# List of low fat kibble



## APBTlove (Sep 7, 2011)

Looking for a list of lowfat dry kibble. (Not the grocery store crap but high quality kibble) Oh and where to find Coupons.

Thanks


----------



## Caty M (Aug 13, 2010)

What percentage do you want it to be under? Canine caviar lamb, California naturals is quite low, Natural balance..

What is the reason for it being low fat? Most low fat dog foods are quite low in meat, also.. I'd recommend adding cooked defatted, drained meat as a topper to increase meat content.


----------



## MollyWoppy (Mar 19, 2010)

I think a lot of the senior dog foods are lower in fat.
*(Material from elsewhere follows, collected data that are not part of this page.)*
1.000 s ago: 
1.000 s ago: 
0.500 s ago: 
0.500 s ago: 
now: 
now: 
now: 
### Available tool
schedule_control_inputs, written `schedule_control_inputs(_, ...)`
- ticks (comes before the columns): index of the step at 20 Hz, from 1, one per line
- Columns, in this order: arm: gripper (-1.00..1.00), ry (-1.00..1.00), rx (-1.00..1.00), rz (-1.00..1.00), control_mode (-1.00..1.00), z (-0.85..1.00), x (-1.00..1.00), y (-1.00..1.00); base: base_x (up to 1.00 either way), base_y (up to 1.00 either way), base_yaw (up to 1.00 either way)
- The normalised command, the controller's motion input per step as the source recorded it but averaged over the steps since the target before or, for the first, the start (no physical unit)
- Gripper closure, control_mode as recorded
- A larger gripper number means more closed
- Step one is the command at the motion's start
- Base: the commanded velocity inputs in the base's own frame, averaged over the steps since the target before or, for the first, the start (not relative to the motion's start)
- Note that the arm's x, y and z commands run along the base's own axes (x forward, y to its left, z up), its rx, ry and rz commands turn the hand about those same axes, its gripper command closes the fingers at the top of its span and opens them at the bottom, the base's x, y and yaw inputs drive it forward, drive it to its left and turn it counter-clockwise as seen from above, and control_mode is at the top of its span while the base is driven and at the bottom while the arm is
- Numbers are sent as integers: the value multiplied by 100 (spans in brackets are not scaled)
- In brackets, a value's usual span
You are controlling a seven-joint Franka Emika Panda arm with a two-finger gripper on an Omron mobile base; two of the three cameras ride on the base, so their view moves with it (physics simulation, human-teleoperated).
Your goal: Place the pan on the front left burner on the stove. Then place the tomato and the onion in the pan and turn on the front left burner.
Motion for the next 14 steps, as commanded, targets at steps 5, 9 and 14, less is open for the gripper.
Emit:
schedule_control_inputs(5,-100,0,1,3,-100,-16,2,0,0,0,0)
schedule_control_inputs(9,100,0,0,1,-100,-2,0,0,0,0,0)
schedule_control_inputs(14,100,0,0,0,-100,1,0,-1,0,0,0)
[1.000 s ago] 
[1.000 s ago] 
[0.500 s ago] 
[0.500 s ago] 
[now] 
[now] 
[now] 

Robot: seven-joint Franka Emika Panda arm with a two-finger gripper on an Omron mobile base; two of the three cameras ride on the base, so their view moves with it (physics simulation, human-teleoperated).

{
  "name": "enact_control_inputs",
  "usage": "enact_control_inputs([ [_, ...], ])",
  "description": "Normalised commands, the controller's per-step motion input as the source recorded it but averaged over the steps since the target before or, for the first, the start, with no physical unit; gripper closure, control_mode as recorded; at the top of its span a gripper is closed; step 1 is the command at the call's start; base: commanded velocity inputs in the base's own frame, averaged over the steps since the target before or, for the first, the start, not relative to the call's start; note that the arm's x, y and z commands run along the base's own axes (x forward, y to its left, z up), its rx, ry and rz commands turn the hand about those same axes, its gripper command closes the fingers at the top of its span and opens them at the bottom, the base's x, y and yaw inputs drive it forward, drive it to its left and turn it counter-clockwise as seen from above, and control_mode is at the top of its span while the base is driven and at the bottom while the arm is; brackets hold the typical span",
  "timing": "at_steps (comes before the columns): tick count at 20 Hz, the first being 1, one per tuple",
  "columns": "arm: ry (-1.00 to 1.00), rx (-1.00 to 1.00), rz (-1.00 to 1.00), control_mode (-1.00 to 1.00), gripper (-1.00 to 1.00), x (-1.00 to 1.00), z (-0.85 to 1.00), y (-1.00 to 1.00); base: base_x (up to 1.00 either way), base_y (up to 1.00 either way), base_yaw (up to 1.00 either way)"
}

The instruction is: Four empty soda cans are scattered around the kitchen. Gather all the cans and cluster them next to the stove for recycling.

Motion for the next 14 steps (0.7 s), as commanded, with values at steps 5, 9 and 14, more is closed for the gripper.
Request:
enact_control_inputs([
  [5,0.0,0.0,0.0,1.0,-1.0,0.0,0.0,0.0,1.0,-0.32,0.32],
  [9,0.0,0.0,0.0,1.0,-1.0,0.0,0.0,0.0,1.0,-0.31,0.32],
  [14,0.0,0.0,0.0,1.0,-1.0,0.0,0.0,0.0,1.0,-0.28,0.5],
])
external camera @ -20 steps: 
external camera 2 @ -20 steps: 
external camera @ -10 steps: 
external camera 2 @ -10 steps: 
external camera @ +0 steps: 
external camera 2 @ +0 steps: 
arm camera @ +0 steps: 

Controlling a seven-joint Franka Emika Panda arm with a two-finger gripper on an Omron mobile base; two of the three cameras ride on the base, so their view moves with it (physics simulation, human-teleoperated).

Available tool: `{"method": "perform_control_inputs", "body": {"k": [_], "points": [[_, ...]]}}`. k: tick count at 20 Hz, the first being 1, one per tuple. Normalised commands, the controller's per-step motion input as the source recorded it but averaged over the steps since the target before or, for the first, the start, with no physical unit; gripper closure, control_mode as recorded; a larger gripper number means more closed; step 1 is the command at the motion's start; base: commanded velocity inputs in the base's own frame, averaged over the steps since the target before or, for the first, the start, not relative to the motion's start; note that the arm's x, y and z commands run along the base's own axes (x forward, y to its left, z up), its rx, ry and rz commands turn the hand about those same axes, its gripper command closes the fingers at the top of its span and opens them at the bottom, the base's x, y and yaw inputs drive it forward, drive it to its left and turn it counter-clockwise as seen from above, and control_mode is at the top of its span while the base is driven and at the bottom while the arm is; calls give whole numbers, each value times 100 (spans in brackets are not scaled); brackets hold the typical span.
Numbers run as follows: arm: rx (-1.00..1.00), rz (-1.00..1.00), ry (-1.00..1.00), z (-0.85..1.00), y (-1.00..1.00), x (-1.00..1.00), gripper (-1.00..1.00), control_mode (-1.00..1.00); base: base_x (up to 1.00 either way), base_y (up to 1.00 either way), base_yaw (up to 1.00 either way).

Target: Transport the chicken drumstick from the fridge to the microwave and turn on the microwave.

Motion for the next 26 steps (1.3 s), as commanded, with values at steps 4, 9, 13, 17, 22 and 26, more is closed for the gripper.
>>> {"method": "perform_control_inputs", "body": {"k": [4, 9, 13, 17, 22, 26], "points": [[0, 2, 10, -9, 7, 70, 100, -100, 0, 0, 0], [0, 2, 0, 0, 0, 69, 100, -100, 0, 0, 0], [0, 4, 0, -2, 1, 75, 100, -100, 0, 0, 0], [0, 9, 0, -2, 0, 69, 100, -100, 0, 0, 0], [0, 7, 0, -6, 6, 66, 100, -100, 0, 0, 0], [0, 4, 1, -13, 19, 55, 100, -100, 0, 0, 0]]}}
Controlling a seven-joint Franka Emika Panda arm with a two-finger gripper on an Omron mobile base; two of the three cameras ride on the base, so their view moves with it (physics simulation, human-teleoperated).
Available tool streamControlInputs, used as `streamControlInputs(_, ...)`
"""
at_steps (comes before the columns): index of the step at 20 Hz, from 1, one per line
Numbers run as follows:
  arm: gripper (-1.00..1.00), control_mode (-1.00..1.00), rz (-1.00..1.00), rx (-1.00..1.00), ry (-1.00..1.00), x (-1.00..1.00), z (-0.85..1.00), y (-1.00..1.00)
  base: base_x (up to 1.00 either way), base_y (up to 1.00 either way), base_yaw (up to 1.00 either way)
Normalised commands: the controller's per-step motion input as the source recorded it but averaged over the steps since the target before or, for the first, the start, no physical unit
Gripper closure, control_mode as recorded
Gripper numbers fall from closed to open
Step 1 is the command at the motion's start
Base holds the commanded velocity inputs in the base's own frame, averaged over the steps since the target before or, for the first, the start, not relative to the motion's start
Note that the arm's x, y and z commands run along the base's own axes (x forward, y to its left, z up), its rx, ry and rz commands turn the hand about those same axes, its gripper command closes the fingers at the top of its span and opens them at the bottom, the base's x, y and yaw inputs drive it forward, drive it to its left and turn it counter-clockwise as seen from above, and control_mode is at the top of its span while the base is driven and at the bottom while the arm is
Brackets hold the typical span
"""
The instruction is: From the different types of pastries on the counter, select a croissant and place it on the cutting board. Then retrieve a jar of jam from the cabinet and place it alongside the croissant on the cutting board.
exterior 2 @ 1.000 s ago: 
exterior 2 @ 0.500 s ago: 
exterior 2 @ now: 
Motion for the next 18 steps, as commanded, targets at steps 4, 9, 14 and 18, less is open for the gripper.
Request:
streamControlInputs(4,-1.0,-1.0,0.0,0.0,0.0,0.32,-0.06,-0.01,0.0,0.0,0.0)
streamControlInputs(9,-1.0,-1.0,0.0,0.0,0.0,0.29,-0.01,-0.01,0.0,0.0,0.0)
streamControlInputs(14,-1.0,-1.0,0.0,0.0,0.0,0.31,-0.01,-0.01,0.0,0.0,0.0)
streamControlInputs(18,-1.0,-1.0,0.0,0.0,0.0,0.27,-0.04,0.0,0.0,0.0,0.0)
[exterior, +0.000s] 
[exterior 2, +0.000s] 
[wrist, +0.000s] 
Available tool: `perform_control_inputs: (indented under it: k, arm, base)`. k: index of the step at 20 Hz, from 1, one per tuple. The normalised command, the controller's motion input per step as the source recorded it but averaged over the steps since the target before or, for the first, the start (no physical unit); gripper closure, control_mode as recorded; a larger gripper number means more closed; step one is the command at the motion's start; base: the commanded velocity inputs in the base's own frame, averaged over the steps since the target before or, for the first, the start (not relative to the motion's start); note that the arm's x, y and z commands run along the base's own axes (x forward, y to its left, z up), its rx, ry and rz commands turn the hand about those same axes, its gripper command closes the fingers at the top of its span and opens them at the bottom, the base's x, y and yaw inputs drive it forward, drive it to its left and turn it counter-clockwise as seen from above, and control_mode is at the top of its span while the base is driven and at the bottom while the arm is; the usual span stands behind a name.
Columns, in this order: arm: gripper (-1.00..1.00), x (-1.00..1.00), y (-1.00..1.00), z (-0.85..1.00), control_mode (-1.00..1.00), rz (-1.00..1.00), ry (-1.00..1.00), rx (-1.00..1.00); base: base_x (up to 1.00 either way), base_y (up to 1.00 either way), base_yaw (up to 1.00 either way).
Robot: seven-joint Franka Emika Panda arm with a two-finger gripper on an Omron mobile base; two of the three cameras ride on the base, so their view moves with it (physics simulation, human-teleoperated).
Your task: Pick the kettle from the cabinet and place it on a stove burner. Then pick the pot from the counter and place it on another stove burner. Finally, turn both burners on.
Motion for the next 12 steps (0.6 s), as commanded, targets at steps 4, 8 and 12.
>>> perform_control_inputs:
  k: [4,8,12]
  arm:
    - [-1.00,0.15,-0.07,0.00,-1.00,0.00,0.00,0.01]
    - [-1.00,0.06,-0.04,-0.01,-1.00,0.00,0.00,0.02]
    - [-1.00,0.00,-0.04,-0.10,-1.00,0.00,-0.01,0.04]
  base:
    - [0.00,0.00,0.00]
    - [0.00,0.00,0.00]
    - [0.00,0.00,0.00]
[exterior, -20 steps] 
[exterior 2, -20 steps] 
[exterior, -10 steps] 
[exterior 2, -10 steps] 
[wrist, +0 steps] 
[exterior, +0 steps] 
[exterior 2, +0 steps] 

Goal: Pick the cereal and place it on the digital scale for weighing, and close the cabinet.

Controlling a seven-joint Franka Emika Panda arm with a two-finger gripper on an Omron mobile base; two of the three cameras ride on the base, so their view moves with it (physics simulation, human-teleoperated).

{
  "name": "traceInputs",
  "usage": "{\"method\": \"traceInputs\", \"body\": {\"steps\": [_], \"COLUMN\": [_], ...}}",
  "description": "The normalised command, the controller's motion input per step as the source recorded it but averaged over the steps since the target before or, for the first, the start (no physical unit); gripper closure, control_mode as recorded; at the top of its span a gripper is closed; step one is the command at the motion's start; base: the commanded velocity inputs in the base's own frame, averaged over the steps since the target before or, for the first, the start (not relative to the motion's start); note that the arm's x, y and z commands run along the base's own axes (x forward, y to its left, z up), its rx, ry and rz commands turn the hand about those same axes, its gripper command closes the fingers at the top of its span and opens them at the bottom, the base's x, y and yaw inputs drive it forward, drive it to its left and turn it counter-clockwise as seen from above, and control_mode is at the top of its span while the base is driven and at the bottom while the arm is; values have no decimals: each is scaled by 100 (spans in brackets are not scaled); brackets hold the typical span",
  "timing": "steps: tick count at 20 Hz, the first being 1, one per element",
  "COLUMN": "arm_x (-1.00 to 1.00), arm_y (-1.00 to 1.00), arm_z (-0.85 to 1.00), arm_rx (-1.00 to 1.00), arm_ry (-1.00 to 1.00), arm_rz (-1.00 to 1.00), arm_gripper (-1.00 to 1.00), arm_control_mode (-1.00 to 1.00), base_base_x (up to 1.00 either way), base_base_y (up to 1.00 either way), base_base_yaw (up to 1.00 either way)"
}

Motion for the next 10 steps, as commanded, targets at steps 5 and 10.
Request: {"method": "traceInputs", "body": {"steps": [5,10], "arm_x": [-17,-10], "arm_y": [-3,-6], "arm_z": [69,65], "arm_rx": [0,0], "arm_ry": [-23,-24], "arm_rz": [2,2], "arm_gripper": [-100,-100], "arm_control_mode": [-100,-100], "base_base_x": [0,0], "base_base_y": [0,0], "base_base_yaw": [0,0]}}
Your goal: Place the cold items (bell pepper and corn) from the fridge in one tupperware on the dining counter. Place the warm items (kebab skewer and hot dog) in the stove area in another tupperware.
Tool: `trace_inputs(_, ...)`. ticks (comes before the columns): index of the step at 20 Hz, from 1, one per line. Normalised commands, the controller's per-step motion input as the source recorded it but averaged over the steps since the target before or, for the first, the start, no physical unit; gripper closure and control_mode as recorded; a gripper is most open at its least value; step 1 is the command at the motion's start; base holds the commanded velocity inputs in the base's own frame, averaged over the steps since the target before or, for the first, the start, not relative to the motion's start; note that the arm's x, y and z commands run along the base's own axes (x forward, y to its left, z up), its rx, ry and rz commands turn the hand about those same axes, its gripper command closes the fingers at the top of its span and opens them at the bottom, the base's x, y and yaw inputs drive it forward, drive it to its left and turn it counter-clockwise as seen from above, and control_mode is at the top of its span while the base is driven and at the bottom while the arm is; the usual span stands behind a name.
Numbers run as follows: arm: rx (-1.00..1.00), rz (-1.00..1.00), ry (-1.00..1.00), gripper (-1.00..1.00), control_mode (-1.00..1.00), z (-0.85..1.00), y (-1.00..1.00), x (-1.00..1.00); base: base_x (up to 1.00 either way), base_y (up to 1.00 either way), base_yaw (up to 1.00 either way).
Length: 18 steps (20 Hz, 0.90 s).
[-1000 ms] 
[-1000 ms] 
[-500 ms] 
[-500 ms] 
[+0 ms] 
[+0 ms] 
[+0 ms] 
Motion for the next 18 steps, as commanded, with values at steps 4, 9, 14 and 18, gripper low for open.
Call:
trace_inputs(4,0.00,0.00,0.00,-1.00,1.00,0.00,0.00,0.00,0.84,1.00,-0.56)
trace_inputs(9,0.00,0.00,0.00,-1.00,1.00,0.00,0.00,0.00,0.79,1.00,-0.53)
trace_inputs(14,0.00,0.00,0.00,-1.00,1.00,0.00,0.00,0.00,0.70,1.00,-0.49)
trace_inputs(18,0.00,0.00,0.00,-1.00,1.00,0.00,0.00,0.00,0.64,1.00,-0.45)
That might be a good starting point.


----------



## wags (Jan 31, 2009)

I agree with Mollywoppy for sure! My dogs have done and still do occasionally wellness core reduced fat. have had no problems on this one! My one dog over the course of a couple years went from 88 lbs. down to 72 lbs with also reducing regular foods as well! Shes my chocolate lab!Yeah Roxi!!!!!!!!!!!!!!!!!!!!!!!!!!!!! )))))))))))))))))))))))))))))))))))))))))))))))))))))))))))))))))))))


----------



## PDXdogmom (Jun 30, 2010)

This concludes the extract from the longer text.